** Exercise goal **
Retype the listing in full. Change nothing.

** Supplied information **
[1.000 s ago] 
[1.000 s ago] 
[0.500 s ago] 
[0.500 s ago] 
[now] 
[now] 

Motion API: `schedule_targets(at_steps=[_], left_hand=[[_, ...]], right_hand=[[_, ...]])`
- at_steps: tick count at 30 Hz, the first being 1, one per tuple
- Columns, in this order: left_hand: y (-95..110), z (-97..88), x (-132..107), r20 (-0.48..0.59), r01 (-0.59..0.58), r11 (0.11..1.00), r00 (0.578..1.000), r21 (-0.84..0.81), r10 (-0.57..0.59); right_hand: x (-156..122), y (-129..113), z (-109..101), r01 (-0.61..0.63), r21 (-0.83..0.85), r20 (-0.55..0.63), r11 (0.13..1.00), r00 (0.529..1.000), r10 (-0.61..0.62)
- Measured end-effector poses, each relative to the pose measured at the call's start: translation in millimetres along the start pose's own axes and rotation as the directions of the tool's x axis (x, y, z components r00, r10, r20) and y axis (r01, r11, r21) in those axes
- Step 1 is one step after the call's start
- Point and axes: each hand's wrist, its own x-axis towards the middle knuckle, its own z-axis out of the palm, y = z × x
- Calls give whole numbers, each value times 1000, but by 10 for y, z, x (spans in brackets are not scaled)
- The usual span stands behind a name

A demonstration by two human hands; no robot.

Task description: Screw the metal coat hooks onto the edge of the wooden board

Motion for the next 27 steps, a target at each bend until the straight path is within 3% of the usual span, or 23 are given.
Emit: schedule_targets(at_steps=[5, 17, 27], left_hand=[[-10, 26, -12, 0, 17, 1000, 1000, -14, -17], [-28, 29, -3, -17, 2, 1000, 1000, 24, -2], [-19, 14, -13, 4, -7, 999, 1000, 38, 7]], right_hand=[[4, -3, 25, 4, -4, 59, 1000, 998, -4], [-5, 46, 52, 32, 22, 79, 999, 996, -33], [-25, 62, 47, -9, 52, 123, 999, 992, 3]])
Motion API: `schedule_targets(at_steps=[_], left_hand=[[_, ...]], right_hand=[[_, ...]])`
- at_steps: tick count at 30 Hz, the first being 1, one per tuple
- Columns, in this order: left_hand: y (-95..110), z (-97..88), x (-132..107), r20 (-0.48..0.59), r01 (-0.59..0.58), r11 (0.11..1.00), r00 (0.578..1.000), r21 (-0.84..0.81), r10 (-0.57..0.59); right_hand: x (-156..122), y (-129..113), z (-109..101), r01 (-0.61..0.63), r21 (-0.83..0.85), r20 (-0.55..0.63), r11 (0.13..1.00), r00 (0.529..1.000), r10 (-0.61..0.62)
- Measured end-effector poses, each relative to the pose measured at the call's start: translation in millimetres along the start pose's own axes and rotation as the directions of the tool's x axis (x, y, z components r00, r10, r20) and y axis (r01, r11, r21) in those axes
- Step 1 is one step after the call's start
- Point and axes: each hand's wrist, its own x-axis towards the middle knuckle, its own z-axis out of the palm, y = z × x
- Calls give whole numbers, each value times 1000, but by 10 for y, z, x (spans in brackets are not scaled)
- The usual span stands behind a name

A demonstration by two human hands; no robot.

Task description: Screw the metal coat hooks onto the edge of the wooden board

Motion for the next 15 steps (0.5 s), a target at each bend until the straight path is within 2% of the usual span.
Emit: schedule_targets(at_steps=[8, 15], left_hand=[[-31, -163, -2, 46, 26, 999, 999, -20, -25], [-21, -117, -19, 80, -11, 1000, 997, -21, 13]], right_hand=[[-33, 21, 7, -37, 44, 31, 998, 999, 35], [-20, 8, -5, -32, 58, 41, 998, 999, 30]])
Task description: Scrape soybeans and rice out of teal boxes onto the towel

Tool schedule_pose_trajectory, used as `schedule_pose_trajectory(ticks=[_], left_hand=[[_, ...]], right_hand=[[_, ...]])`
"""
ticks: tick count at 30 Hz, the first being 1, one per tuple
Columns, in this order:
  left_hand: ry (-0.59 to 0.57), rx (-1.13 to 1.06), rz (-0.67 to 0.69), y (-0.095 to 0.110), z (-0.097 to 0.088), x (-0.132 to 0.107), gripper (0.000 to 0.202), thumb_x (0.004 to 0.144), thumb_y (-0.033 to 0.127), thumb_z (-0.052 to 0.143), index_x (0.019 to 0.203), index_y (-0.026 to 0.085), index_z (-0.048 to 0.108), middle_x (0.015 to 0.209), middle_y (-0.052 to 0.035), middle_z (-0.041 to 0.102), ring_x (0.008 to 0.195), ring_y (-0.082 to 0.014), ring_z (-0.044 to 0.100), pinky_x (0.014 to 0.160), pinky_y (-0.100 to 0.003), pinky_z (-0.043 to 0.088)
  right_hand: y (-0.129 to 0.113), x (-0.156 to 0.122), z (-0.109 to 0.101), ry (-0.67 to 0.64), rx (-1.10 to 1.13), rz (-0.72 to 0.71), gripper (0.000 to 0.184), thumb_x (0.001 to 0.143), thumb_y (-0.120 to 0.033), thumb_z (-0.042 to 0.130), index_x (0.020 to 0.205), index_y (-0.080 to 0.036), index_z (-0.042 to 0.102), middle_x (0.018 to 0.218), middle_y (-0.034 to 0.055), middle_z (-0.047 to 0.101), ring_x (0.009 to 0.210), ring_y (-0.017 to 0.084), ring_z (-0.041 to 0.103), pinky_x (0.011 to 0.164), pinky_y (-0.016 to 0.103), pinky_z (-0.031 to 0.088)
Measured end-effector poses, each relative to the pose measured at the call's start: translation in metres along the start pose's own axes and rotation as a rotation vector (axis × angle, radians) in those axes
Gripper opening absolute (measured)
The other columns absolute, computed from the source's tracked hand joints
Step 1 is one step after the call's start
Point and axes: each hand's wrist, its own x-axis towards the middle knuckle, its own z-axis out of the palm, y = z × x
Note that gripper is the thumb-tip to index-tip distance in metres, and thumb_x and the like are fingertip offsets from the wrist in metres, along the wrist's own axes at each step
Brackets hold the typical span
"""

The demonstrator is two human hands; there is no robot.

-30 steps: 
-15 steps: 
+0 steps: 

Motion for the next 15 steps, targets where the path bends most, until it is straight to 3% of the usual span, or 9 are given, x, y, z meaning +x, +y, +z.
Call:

** Solution below **
[1.000 s ago] 
[1.000 s ago] 
[0.500 s ago] 
[0.500 s ago] 
[now] 
[now] 

Motion API: `schedule_targets(at_steps=[_], left_hand=[[_, ...]], right_hand=[[_, ...]])`
- at_steps: tick count at 30 Hz, the first being 1, one per tuple
- Columns, in this order: left_hand: y (-95..110), z (-97..88), x (-132..107), r20 (-0.48..0.59), r01 (-0.59..0.58), r11 (0.11..1.00), r00 (0.578..1.000), r21 (-0.84..0.81), r10 (-0.57..0.59); right_hand: x (-156..122), y (-129..113), z (-109..101), r01 (-0.61..0.63), r21 (-0.83..0.85), r20 (-0.55..0.63), r11 (0.13..1.00), r00 (0.529..1.000), r10 (-0.61..0.62)
- Measured end-effector poses, each relative to the pose measured at the call's start: translation in millimetres along the start pose's own axes and rotation as the directions of the tool's x axis (x, y, z components r00, r10, r20) and y axis (r01, r11, r21) in those axes
- Step 1 is one step after the call's start
- Point and axes: each hand's wrist, its own x-axis towards the middle knuckle, its own z-axis out of the palm, y = z × x
- Calls give whole numbers, each value times 1000, but by 10 for y, z, x (spans in brackets are not scaled)
- The usual span stands behind a name

A demonstration by two human hands; no robot.

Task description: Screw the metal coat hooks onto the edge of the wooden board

Motion for the next 27 steps, a target at each bend until the straight path is within 3% of the usual span, or 23 are given.
Emit: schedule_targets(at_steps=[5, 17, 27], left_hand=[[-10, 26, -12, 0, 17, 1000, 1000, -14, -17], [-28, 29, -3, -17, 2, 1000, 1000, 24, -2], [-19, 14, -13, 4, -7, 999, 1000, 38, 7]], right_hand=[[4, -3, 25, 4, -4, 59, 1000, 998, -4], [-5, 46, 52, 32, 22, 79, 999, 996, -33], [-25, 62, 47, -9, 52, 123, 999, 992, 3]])
Motion API: `schedule_targets(at_steps=[_], left_hand=[[_, ...]], right_hand=[[_, ...]])`
- at_steps: tick count at 30 Hz, the first being 1, one per tuple
- Columns, in this order: left_hand: y (-95..110), z (-97..88), x (-132..107), r20 (-0.48..0.59), r01 (-0.59..0.58), r11 (0.11..1.00), r00 (0.578..1.000), r21 (-0.84..0.81), r10 (-0.57..0.59); right_hand: x (-156..122), y (-129..113), z (-109..101), r01 (-0.61..0.63), r21 (-0.83..0.85), r20 (-0.55..0.63), r11 (0.13..1.00), r00 (0.529..1.000), r10 (-0.61..0.62)
- Measured end-effector poses, each relative to the pose measured at the call's start: translation in millimetres along the start pose's own axes and rotation as the directions of the tool's x axis (x, y, z components r00, r10, r20) and y axis (r01, r11, r21) in those axes
- Step 1 is one step after the call's start
- Point and axes: each hand's wrist, its own x-axis towards the middle knuckle, its own z-axis out of the palm, y = z × x
- Calls give whole numbers, each value times 1000, but by 10 for y, z, x (spans in brackets are not scaled)
- The usual span stands behind a name

A demonstration by two human hands; no robot.

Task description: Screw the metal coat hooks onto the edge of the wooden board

Motion for the next 15 steps (0.5 s), a target at each bend until the straight path is within 2% of the usual span.
Emit: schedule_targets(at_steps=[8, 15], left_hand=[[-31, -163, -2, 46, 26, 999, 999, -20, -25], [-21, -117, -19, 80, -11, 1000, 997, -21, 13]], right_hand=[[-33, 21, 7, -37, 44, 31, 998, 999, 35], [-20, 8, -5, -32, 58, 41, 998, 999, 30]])
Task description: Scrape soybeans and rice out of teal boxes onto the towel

Tool schedule_pose_trajectory, used as `schedule_pose_trajectory(ticks=[_], left_hand=[[_, ...]], right_hand=[[_, ...]])`
"""
ticks: tick count at 30 Hz, the first being 1, one per tuple
Columns, in this order:
  left_hand: ry (-0.59 to 0.57), rx (-1.13 to 1.06), rz (-0.67 to 0.69), y (-0.095 to 0.110), z (-0.097 to 0.088), x (-0.132 to 0.107), gripper (0.000 to 0.202), thumb_x (0.004 to 0.144), thumb_y (-0.033 to 0.127), thumb_z (-0.052 to 0.143), index_x (0.019 to 0.203), index_y (-0.026 to 0.085), index_z (-0.048 to 0.108), middle_x (0.015 to 0.209), middle_y (-0.052 to 0.035), middle_z (-0.041 to 0.102), ring_x (0.008 to 0.195), ring_y (-0.082 to 0.014), ring_z (-0.044 to 0.100), pinky_x (0.014 to 0.160), pinky_y (-0.100 to 0.003), pinky_z (-0.043 to 0.088)
  right_hand: y (-0.129 to 0.113), x (-0.156 to 0.122), z (-0.109 to 0.101), ry (-0.67 to 0.64), rx (-1.10 to 1.13), rz (-0.72 to 0.71), gripper (0.000 to 0.184), thumb_x (0.001 to 0.143), thumb_y (-0.120 to 0.033), thumb_z (-0.042 to 0.130), index_x (0.020 to 0.205), index_y (-0.080 to 0.036), index_z (-0.042 to 0.102), middle_x (0.018 to 0.218), middle_y (-0.034 to 0.055), middle_z (-0.047 to 0.101), ring_x (0.009 to 0.210), ring_y (-0.017 to 0.084), ring_z (-0.041 to 0.103), pinky_x (0.011 to 0.164), pinky_y (-0.016 to 0.103), pinky_z (-0.031 to 0.088)
Measured end-effector poses, each relative to the pose measured at the call's start: translation in metres along the start pose's own axes and rotation as a rotation vector (axis × angle, radians) in those axes
Gripper opening absolute (measured)
The other columns absolute, computed from the source's tracked hand joints
Step 1 is one step after the call's start
Point and axes: each hand's wrist, its own x-axis towards the middle knuckle, its own z-axis out of the palm, y = z × x
Note that gripper is the thumb-tip to index-tip distance in metres, and thumb_x and the like are fingertip offsets from the wrist in metres, along the wrist's own axes at each step
Brackets hold the typical span
"""

The demonstrator is two human hands; there is no robot.

-30 steps: 
-15 steps: 
+0 steps: 

Motion for the next 15 steps, targets where the path bends most, until it is straight to 3% of the usual span, or 9 are given, x, y, z meaning +x, +y, +z.
Call:

Nothing further is required for this exercise.